9. The word "commitment" doesn't scare off chocolate.
10. You can have chocolate on top of your work desk during working hours
without upsetting your work mates.
11. You can ask a stranger for chocolate without getting you face slapped.
12. You don't get hairs in your mouth with chocolate.
13. With chocolate there's no need to fake it.
14. Chocolate doesn't make you pregnant.
15. You can have chocolate at any time of the month.
16. Good chocolate is easy to find.
17. You can have as many kinds of chocolate as you can handle.
18. You are never too young or too old for chocolate.
19. When you have chocolate it does not keep you neighbours awake.
20. With chocolate size doesn't matter, it's always good.
DID YOU KNOW?????
If you yelled for 8 years, 7 months and 6 days, you would have Produced
enough sound energy to heat one cup of coffee.
(Hardly seems worth it!)
The human heart creates enough pressure when it pumps out to the body to
squirt blood 30 feet.
(OMG!)
A pig's orgasm lasts for 30 minutes.
(In my next life I want to be a pig!)
Banging your head against a wall uses 150 calories an hour.
(Still not over that pig thing!)
The ant can lift 50 times its own weight, can pull 30 times its own weight
and always falls over on its right side when intoxicated.(personally..i
think its better to be the pig..lol)
A cockroach will live nine days without it's head, before it starves to
death.
(Creepy!)
The male praying mantis cannot copulate while its head is attached to its
body. The female initiates sex by ripping the males' head off.
("Honey, I'm home. What the...."😉
Some lions mate over 50 times a day.
(In my next life I still want to be a pig...quality over quantity!)
Butterflies taste with their feet.
(Oh, geez!)
Elephants are the only animals that can't jump. (does that include some ppl
who like elephants too?)
A cat's urine glows under a blacklight. (.........no comment)
An ostrich's eye is bigger than it's brain.
(I know some people like that...)
Starfish don't have brains.
(I know some people like that too!)
Humans and dolphins are the only species that have sex for pleasure.

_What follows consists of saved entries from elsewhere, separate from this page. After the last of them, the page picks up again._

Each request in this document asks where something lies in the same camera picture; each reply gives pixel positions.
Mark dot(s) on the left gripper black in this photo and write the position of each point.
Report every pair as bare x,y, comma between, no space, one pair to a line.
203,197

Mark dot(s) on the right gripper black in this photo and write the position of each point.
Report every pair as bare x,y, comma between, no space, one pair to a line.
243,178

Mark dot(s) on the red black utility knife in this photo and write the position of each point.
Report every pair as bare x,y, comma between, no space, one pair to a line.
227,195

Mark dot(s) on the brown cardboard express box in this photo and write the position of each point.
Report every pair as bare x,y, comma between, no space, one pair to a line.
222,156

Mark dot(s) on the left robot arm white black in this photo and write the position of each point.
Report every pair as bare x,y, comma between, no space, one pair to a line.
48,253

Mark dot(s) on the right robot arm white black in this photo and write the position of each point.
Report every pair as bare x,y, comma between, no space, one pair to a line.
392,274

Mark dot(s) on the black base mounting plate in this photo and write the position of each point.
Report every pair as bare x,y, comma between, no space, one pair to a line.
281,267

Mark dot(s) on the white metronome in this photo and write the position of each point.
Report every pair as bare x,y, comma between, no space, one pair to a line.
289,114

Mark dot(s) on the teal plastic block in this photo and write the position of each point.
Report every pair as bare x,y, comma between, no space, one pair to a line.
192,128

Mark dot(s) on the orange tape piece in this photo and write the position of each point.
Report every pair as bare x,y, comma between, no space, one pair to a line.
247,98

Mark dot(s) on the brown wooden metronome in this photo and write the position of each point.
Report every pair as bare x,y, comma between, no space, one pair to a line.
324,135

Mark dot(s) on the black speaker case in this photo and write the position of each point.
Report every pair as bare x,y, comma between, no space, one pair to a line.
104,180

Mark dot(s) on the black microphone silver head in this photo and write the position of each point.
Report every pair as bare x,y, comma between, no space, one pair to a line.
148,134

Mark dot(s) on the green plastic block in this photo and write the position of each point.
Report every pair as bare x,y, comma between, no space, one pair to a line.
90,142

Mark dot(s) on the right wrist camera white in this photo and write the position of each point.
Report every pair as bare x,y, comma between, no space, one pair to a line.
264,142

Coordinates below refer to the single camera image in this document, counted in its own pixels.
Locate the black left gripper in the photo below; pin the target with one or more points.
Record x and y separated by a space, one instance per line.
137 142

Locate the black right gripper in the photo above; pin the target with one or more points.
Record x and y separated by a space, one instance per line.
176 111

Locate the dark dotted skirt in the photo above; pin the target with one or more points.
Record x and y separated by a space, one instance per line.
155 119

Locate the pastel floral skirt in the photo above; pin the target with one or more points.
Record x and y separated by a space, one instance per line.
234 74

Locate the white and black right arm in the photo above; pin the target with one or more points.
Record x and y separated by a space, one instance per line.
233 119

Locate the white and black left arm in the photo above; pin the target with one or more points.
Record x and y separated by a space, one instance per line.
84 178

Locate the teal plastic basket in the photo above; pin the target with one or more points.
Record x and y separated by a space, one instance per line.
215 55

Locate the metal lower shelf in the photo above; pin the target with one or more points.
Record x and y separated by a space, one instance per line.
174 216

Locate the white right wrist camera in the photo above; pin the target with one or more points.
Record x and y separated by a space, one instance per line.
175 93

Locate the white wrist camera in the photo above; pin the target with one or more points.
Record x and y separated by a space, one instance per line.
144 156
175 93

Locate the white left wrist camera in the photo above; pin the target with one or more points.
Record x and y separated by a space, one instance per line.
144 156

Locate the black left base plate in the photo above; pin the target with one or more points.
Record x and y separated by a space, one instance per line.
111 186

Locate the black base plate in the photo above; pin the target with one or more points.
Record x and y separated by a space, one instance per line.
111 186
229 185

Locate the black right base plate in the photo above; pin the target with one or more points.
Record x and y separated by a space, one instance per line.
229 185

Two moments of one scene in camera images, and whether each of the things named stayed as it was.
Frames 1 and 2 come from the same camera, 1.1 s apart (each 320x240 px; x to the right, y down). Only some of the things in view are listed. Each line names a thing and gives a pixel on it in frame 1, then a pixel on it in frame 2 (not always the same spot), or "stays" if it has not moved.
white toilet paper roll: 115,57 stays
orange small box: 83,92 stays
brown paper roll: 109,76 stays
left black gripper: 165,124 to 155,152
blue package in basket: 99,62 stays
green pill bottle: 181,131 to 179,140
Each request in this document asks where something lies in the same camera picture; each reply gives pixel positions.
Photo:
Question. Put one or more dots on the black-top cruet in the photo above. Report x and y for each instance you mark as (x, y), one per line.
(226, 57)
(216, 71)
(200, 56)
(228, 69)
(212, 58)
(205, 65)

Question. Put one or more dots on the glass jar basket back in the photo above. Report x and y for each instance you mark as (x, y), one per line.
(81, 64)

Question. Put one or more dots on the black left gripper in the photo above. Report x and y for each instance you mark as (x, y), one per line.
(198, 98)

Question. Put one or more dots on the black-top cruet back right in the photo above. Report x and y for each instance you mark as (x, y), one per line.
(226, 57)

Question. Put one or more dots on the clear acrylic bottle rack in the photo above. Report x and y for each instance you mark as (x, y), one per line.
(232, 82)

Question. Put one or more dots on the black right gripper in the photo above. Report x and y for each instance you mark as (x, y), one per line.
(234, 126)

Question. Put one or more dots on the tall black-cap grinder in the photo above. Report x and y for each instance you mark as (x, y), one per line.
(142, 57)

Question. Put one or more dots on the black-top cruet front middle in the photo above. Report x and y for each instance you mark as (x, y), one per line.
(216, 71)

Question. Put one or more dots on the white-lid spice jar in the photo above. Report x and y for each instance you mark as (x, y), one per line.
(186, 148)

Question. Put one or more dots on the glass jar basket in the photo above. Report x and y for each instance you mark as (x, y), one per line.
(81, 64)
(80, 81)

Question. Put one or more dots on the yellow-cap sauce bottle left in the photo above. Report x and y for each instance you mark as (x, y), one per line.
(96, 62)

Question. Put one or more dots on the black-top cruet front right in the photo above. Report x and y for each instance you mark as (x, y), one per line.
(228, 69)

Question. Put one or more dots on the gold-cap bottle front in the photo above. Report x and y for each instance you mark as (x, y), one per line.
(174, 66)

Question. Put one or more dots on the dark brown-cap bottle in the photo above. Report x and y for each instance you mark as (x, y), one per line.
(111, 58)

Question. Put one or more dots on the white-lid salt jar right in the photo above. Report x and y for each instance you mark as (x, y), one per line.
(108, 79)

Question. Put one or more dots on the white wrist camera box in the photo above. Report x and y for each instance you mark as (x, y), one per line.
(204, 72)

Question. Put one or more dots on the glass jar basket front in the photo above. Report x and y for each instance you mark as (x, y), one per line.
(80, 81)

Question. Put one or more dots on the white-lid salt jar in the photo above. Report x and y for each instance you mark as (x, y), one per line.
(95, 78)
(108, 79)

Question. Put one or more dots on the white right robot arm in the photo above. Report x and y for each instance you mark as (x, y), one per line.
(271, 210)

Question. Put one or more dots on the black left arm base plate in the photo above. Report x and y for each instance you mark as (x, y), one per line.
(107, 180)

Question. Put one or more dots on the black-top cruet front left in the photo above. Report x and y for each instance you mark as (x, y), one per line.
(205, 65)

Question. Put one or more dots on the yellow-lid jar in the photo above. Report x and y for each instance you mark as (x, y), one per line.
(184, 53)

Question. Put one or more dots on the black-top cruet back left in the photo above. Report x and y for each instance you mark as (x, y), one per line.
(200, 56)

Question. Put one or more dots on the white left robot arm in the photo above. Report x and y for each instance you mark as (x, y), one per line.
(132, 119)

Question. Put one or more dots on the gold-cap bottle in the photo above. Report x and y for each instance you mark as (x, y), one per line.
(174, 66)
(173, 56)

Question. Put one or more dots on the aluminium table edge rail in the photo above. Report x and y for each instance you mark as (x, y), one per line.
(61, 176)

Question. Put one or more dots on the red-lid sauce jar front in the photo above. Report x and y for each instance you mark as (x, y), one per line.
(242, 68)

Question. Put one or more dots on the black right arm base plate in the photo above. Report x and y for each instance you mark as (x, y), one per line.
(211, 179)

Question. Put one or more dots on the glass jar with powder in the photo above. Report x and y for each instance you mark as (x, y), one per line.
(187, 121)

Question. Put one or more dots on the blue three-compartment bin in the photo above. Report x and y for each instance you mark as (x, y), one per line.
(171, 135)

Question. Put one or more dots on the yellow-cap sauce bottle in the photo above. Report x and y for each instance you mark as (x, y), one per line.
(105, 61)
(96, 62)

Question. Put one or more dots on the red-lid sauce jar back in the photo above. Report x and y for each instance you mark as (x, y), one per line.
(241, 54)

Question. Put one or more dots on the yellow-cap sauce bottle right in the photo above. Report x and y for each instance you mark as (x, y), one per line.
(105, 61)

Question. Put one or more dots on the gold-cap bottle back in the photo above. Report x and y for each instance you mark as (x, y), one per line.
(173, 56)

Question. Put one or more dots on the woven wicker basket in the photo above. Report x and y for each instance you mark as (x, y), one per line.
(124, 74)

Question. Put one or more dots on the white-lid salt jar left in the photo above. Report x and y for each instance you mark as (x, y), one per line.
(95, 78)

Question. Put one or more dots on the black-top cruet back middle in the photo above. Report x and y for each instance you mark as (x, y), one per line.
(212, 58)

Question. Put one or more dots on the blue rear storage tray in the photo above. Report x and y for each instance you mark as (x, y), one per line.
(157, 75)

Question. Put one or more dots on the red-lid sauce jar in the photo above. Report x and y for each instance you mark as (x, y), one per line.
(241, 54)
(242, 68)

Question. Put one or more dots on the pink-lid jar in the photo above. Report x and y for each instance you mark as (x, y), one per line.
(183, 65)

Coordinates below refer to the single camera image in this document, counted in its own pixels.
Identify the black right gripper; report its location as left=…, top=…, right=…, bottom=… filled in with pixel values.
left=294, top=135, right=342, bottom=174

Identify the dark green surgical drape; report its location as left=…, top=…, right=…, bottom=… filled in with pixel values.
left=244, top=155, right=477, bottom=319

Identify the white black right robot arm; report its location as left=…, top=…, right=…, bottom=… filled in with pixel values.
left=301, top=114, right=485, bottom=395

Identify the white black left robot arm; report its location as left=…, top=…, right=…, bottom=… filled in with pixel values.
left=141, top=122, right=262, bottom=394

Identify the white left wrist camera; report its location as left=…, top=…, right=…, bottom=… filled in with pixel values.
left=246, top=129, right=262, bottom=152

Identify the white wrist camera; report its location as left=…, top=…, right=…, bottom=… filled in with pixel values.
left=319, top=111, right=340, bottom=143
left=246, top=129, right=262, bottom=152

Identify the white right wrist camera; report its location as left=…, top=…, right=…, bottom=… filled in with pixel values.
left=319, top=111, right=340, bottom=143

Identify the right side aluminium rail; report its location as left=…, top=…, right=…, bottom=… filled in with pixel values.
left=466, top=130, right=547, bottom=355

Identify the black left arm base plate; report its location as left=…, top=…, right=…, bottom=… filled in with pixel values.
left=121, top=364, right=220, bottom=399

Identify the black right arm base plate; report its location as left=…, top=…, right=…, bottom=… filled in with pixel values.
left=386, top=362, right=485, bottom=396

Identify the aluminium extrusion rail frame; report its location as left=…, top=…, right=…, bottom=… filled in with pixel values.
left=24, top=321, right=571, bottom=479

(Is that why Flipper was always smiling?) (and..What about the pig?!)
Polar bears are left handed.
(Who knew....?,Who cares!)
After reading all these, all I can say is..."Damn Pigs"!!!

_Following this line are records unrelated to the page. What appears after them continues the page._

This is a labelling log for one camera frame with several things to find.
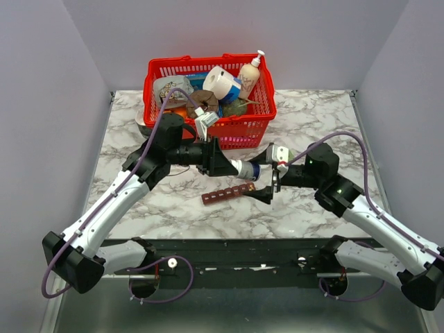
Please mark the red plastic shopping basket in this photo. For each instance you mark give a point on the red plastic shopping basket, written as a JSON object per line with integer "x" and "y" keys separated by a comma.
{"x": 233, "y": 132}

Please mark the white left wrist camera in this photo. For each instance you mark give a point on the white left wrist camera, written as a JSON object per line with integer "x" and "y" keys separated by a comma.
{"x": 203, "y": 121}

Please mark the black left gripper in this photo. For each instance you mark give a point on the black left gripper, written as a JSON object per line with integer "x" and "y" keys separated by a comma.
{"x": 214, "y": 163}

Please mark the dark cup behind basket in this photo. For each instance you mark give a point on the dark cup behind basket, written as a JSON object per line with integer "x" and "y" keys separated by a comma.
{"x": 143, "y": 129}

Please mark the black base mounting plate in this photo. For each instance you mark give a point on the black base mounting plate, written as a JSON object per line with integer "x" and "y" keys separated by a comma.
{"x": 243, "y": 263}

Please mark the grey cartoon snack bag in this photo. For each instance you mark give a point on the grey cartoon snack bag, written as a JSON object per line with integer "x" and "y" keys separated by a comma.
{"x": 162, "y": 86}

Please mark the orange fruit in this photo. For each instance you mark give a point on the orange fruit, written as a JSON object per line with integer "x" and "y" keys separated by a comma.
{"x": 182, "y": 111}

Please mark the brown pleated paper package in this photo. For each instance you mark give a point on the brown pleated paper package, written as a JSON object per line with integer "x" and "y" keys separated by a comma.
{"x": 204, "y": 99}

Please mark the white pill bottle blue label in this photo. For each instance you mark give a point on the white pill bottle blue label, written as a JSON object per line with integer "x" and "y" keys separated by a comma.
{"x": 247, "y": 170}

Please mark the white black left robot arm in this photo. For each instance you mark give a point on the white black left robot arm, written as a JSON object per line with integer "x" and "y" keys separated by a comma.
{"x": 77, "y": 255}

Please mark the green netted melon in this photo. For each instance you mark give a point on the green netted melon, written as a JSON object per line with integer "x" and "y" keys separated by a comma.
{"x": 236, "y": 108}

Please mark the cream lotion pump bottle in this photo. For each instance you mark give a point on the cream lotion pump bottle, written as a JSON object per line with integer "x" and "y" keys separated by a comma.
{"x": 249, "y": 75}

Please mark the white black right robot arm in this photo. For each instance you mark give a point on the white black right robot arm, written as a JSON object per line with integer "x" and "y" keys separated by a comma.
{"x": 410, "y": 262}

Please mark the white toilet paper roll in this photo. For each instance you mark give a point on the white toilet paper roll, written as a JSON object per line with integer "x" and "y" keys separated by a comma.
{"x": 223, "y": 84}

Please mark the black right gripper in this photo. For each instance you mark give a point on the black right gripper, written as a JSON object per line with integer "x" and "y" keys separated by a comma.
{"x": 266, "y": 193}

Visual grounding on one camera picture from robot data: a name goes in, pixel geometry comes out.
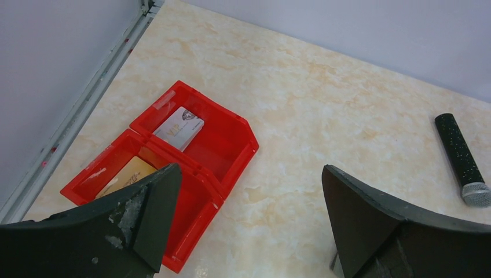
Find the gold card in bin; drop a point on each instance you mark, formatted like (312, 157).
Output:
(133, 171)

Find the black microphone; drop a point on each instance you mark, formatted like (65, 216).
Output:
(474, 191)

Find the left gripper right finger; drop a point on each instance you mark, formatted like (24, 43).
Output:
(379, 235)

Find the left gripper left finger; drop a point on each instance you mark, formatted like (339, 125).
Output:
(123, 234)

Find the aluminium frame post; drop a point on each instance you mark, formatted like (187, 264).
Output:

Some old quotes. I know you have probably heard them all before, but I thought
they might cheer you up.
"Having sex is like playing bridge.
If you don't have a good partner,
you'd better have a good hand."
~ Woody Allen
"Bisexuality immediately doubles your chances for a
date on Saturday night."
~ Rodney Dangerfield
"There are a number of mechanical devices which
increase sexual arousal, particularly in women. Chief
among these is the Mercedes-Benz 380SL."
~ Lynn Lavner
"Sex at age 90 is like trying to shoot pool with a rope."
~ Camille Paglia
"Sex is one of the nine reasons for reincarnation.

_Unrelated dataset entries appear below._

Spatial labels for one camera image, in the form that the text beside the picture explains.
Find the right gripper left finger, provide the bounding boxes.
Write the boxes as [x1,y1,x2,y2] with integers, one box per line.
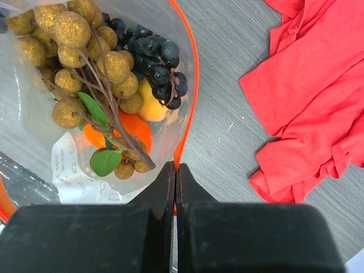
[1,162,175,272]

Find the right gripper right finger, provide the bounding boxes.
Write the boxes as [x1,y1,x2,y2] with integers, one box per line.
[175,164,345,272]

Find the orange tangerine fruit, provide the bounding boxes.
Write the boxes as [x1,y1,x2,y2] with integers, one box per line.
[82,109,154,156]

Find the yellow orange peach fruit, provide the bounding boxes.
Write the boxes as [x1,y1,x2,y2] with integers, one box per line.
[137,78,168,122]

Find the clear zip top bag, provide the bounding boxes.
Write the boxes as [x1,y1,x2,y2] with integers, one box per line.
[0,0,200,225]

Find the dark grape bunch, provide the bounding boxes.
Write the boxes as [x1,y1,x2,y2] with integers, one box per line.
[102,13,188,110]

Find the brown longan bunch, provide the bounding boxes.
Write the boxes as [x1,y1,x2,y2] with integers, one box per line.
[2,1,155,180]

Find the red cloth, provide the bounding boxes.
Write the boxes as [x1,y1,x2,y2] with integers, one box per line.
[239,1,363,203]

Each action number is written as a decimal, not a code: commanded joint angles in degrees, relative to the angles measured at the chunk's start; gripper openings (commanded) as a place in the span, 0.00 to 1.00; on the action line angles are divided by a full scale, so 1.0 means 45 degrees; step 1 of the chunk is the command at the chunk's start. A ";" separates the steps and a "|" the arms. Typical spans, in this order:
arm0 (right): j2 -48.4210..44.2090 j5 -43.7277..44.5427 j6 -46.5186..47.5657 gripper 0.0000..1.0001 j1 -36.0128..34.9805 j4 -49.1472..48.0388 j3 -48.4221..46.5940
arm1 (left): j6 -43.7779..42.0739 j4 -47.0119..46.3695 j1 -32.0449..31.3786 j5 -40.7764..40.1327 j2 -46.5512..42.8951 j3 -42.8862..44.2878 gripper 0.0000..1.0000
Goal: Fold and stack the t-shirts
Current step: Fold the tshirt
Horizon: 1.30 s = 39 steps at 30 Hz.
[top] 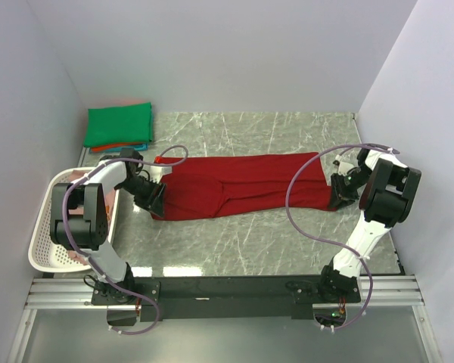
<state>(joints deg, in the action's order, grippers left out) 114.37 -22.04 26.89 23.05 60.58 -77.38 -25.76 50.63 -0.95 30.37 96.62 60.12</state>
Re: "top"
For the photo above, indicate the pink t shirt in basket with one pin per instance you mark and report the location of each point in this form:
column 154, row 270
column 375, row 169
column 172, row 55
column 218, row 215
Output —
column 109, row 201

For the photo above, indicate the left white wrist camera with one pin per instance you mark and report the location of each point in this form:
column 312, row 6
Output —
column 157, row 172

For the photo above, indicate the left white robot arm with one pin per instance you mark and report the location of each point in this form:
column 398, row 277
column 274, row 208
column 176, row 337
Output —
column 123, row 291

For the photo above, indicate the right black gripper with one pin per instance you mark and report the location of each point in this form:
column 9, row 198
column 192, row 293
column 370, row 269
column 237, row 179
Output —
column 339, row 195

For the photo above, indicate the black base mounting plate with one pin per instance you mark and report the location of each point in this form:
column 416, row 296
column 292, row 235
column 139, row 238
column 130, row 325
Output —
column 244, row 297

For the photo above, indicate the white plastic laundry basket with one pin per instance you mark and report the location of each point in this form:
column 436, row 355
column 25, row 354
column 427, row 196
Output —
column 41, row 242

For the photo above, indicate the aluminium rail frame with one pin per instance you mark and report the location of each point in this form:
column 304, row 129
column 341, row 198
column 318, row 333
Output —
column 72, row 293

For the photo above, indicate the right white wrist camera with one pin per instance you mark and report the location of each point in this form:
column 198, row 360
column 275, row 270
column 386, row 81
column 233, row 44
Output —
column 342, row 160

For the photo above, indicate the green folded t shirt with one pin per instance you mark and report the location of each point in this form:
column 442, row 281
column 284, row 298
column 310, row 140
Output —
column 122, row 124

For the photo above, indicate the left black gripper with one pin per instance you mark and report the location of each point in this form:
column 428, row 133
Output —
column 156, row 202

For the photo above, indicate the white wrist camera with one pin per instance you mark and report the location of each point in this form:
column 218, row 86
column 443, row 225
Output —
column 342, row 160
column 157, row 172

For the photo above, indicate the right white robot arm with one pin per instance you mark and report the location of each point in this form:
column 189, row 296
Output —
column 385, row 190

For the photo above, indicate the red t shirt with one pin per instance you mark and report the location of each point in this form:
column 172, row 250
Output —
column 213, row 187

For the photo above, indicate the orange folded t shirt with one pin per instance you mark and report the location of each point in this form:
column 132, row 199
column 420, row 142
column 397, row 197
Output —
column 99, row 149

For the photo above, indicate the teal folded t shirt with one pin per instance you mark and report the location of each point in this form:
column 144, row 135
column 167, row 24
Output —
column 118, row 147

The other eight are unimportant."
~ George Burns
"Women might be able to fake orgasms.
But men can fake a whole relationship."
~ Sharon Stone
"My mother never saw the irony in calling me a son-of-a-bitch."
~ Jack Nicholson
"Clinton lied. A man might forget where he parks or where he lives,
but he never forgets oral sex, no matter how bad it is."
~ Barbara Bush
(Former US First Lady, and you didn't think Barbara
had a sense of humor)
"Ah, yes, divorce, from the Latin word meaning to
rip out a man's genitals through his wallet."
~ Robin Williams
"Women need a reason to have sex. Men just need a place."
~ Billy Crystal
"According to a new survey, women say they feel more
comfortable undressing in front of men than they do
undressing in front of other women.
They say that women are too judgmental, where,
of course, men are just grateful."
~ Robert De Niro
"There's a new medical crisis.
Doctors are reporting that many men are having
allergic reactions to latex condoms.
They say they cause severe swelling.
So what's the problem?"
~ Dustin Hoffman
"There's very little advice in men's magazines,
because men think,
'I know what I'm doing. Just show me somebody naked'."
~ Jerry Seinfeld
"instead of getting married again, I'm going to find
a woman I don't like and just give her a house."
~ Rod Stewart
"See, the problem is that God gives men a brain and
a penis, and only enough blood to run one at a time."